I'd like the data below restated word for word, with the pictures left out.
# # #
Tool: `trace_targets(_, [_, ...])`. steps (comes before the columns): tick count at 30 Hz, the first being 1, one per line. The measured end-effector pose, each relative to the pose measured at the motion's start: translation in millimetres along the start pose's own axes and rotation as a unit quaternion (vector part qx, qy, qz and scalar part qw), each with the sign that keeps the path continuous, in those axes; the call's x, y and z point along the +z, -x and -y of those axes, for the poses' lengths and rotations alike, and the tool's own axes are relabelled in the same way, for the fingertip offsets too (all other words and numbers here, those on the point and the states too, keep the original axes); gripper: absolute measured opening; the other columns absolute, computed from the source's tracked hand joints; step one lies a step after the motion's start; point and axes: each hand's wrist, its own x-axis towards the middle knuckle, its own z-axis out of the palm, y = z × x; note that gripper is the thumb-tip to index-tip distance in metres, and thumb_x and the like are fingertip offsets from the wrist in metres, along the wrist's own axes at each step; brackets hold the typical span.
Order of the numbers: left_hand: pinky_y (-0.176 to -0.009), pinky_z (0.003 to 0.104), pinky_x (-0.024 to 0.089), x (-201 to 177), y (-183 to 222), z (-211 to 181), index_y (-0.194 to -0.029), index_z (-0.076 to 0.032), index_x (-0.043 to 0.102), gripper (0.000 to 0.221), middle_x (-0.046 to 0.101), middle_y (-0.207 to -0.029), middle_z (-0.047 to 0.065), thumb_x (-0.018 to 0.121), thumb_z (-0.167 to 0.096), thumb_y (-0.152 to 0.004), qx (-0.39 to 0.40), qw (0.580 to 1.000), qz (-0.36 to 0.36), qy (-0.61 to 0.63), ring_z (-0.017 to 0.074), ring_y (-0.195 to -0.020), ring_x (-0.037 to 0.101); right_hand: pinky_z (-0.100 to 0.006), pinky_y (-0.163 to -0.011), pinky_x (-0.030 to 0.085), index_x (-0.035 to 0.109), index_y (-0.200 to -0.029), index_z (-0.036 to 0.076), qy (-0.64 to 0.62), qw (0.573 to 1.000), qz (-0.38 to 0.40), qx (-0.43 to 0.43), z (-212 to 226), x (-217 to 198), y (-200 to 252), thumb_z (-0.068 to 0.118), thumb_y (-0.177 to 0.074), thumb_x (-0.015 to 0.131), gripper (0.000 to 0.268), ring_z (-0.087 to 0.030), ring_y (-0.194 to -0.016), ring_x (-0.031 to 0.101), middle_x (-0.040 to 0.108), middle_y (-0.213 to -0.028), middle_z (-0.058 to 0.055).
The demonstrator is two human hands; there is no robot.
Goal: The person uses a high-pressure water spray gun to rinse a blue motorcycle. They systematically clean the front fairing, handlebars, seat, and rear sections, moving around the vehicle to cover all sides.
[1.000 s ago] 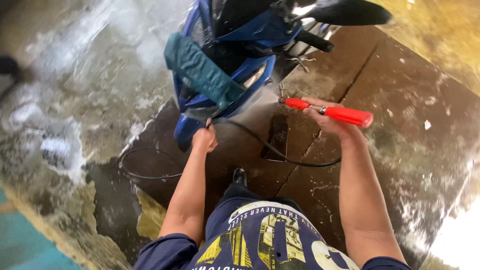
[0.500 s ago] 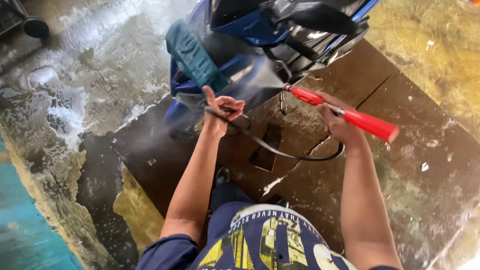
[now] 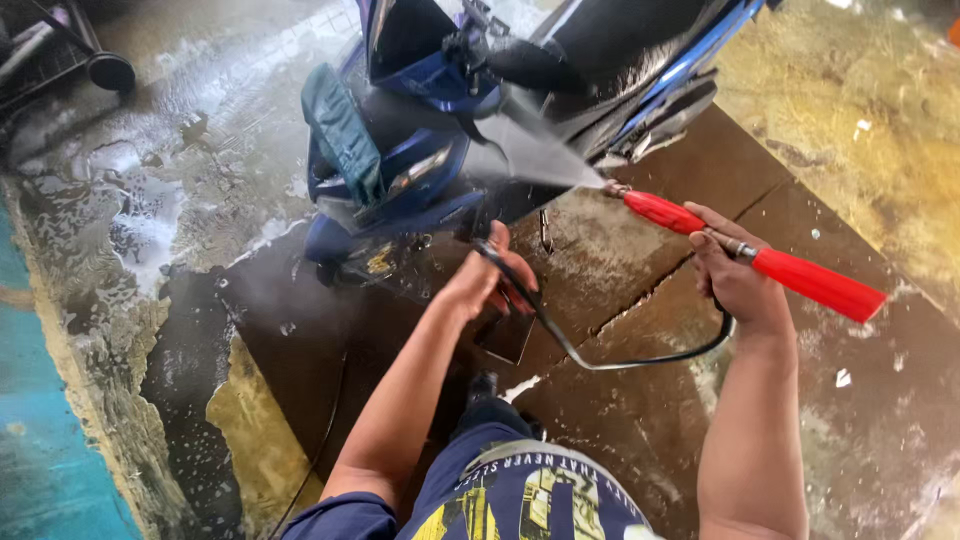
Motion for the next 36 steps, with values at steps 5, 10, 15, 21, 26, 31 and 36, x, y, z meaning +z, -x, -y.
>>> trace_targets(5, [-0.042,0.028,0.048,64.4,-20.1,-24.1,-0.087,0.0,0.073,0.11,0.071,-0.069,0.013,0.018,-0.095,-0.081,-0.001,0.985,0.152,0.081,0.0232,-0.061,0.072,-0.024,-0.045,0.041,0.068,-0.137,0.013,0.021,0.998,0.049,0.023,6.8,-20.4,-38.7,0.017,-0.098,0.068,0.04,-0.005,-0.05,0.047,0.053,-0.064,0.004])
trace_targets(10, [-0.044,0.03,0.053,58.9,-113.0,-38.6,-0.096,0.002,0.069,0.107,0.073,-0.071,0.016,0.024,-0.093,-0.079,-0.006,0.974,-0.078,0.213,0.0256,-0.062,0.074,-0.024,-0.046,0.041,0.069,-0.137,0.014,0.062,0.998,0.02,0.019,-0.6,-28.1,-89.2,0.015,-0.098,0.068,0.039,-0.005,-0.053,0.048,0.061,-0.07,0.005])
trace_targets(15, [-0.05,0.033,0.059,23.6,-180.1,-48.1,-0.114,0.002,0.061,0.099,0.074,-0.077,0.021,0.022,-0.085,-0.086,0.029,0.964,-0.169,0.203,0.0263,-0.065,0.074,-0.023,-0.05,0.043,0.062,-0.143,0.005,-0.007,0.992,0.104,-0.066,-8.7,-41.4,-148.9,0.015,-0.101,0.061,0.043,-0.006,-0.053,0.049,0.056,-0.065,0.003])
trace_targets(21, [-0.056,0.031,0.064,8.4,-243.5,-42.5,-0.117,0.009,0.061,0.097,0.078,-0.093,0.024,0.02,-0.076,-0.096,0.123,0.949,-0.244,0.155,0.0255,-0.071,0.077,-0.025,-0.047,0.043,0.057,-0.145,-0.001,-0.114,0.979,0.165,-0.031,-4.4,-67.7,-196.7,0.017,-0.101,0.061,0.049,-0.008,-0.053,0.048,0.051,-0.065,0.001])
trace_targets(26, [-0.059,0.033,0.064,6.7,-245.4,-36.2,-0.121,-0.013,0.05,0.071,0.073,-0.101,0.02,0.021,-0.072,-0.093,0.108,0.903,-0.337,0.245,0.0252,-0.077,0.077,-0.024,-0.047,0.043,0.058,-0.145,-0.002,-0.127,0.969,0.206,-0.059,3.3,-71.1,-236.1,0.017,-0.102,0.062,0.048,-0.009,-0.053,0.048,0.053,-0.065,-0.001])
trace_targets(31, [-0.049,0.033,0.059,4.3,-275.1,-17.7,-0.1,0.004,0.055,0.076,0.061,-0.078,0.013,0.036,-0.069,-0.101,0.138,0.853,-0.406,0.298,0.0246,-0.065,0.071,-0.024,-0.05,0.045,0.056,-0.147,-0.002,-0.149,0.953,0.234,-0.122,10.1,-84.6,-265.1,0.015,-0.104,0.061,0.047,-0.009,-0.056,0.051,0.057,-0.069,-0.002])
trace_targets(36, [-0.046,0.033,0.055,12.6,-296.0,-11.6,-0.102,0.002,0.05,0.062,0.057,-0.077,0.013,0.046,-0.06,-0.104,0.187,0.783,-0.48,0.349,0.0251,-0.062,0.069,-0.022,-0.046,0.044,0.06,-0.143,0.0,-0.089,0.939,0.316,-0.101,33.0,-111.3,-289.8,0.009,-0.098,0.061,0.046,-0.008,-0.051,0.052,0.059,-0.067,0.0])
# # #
Task solution>
Tool: `trace_targets(_, [_, ...])`. steps (comes before the columns): tick count at 30 Hz, the first being 1, one per line. The measured end-effector pose, each relative to the pose measured at the motion's start: translation in millimetres along the start pose's own axes and rotation as a unit quaternion (vector part qx, qy, qz and scalar part qw), each with the sign that keeps the path continuous, in those axes; the call's x, y and z point along the +z, -x and -y of those axes, for the poses' lengths and rotations alike, and the tool's own axes are relabelled in the same way, for the fingertip offsets too (all other words and numbers here, those on the point and the states too, keep the original axes); gripper: absolute measured opening; the other columns absolute, computed from the source's tracked hand joints; step one lies a step after the motion's start; point and axes: each hand's wrist, its own x-axis towards the middle knuckle, its own z-axis out of the palm, y = z × x; note that gripper is the thumb-tip to index-tip distance in metres, and thumb_x and the like are fingertip offsets from the wrist in metres, along the wrist's own axes at each step; brackets hold the typical span.
Order of the numbers: left_hand: pinky_y (-0.176 to -0.009), pinky_z (0.003 to 0.104), pinky_x (-0.024 to 0.089), x (-201 to 177), y (-183 to 222), z (-211 to 181), index_y (-0.194 to -0.029), index_z (-0.076 to 0.032), index_x (-0.043 to 0.102), gripper (0.000 to 0.221), middle_x (-0.046 to 0.101), middle_y (-0.207 to -0.029), middle_z (-0.047 to 0.065), thumb_x (-0.018 to 0.121), thumb_z (-0.167 to 0.096), thumb_y (-0.152 to 0.004), qx (-0.39 to 0.40), qw (0.580 to 1.000), qz (-0.36 to 0.36), qy (-0.61 to 0.63), ring_z (-0.017 to 0.074), ring_y (-0.195 to -0.020), ring_x (-0.037 to 0.101); right_hand: pinky_z (-0.100 to 0.006), pinky_y (-0.163 to -0.011), pinky_x (-0.030 to 0.085), index_x (-0.035 to 0.109), index_y (-0.200 to -0.029), index_z (-0.036 to 0.076), qy (-0.64 to 0.62), qw (0.573 to 1.000), qz (-0.38 to 0.40), qx (-0.43 to 0.43), z (-212 to 226), x (-217 to 198), y (-200 to 252), thumb_z (-0.068 to 0.118), thumb_y (-0.177 to 0.074), thumb_x (-0.015 to 0.131), gripper (0.000 to 0.268), ring_z (-0.087 to 0.030), ring_y (-0.194 to -0.016), ring_x (-0.031 to 0.101), middle_x (-0.040 to 0.108), middle_y (-0.213 to -0.028), middle_z (-0.058 to 0.055).
The demonstrator is two human hands; there is no robot.
Goal: The person uses a high-pressure water spray gun to rinse a blue motorcycle. They systematically clean the front fairing, handlebars, seat, and rear sections, moving around the vehicle to cover all sides.
[1.000 s ago] 
[0.500 s ago] 
[now] 
Motion for the next 36 steps, with values at steps 5, 10, 15, 21, 26, 31 and 36, x, y, z meaning +z, -x, -y.
>>> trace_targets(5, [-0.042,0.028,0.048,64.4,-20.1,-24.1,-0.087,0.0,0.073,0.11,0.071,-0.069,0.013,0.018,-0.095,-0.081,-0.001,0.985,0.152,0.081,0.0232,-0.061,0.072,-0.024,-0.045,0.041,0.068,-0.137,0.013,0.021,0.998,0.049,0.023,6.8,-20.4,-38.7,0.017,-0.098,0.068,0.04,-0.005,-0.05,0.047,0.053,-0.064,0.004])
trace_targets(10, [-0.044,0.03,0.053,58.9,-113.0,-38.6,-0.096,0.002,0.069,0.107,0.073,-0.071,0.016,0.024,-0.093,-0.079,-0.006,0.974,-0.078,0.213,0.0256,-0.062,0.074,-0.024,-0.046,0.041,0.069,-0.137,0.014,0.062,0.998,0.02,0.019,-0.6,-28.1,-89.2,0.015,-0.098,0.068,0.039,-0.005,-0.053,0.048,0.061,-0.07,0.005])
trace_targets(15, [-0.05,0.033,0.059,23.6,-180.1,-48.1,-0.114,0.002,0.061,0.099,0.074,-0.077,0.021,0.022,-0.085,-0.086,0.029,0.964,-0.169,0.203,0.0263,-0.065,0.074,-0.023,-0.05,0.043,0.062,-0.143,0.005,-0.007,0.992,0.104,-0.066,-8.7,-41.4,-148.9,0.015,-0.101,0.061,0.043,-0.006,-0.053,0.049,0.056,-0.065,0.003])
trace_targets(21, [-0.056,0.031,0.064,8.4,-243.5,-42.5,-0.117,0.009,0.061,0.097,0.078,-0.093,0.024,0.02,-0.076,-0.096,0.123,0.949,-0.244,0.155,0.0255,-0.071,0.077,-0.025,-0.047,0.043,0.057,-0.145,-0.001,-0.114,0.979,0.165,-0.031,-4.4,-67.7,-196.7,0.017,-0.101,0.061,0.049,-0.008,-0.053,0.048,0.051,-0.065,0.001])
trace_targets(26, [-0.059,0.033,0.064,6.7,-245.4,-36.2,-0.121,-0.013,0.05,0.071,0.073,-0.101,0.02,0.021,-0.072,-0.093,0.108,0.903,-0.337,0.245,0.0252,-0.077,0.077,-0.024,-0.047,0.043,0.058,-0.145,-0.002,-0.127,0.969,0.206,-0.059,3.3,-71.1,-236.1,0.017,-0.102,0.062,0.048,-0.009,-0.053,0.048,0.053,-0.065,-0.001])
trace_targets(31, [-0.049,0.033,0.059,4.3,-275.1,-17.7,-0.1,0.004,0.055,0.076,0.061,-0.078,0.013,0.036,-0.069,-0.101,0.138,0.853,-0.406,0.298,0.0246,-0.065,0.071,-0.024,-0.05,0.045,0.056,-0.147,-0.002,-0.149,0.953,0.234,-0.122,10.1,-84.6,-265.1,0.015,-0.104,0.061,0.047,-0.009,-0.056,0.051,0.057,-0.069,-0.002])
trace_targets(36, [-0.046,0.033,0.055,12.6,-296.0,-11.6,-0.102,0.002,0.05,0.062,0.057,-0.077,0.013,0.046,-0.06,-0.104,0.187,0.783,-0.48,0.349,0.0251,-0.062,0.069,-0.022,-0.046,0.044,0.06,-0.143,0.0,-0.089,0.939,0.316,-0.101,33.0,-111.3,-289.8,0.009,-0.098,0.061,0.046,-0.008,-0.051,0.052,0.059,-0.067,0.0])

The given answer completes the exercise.